■ Work to be completed:
Please report each line of the data below that contains "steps".
○ ○ ○ ○ ○ ○ ○
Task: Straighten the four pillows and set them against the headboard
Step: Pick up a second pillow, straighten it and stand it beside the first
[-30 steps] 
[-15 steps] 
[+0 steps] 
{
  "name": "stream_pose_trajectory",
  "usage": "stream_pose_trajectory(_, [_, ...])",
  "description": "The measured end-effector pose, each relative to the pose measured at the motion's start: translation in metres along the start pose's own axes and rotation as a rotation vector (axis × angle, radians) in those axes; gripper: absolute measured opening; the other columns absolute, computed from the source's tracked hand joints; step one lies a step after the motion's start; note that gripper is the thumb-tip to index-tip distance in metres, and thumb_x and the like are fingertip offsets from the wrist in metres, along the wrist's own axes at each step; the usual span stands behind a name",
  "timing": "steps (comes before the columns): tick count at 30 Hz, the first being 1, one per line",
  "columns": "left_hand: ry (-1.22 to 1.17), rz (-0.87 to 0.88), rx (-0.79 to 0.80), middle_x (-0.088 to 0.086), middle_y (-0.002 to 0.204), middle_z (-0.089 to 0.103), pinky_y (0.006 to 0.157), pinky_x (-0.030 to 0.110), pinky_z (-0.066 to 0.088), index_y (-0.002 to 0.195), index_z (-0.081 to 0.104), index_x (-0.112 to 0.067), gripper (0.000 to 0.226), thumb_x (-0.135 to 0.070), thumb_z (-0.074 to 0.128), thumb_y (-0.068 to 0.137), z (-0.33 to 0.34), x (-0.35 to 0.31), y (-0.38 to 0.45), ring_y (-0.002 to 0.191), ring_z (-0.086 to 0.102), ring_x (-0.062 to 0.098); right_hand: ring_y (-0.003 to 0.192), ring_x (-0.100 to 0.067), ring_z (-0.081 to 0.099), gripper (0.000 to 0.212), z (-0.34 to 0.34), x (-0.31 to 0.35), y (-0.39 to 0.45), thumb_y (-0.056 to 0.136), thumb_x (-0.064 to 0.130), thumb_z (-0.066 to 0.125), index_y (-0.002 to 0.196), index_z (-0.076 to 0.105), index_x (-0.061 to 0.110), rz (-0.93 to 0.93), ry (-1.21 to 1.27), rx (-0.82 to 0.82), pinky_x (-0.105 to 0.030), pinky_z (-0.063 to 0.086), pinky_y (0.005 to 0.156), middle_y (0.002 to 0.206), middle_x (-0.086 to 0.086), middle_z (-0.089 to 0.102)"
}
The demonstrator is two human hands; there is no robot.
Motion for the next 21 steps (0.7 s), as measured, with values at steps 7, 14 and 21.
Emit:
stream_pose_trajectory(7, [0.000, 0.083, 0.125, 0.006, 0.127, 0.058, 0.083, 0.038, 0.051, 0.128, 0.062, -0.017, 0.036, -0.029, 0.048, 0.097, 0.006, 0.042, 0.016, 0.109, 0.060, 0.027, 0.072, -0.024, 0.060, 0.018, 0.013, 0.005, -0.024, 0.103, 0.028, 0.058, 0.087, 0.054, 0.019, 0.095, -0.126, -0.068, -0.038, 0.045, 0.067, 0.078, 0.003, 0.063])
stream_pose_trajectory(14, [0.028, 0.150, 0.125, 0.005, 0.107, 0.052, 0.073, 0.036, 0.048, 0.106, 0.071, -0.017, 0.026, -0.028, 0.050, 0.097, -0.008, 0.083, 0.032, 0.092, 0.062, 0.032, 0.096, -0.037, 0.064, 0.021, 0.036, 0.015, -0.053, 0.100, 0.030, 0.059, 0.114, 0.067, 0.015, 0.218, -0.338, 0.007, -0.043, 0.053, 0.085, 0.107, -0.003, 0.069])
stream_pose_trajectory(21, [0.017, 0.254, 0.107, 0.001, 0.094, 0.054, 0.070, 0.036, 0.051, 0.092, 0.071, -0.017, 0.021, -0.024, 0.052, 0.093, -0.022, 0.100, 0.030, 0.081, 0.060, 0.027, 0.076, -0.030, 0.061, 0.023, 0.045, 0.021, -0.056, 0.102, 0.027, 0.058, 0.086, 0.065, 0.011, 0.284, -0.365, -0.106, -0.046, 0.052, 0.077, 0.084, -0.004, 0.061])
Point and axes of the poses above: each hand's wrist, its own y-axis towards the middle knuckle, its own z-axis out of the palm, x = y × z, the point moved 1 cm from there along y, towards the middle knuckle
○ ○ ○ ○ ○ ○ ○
■ Response for this exercise:
[-30 steps] 
[-15 steps] 
[+0 steps] 
  "timing": "steps (comes before the columns): tick count at 30 Hz, the first being 1, one per line",
Motion for the next 21 steps (0.7 s), as measured, with values at steps 7, 14 and 21.

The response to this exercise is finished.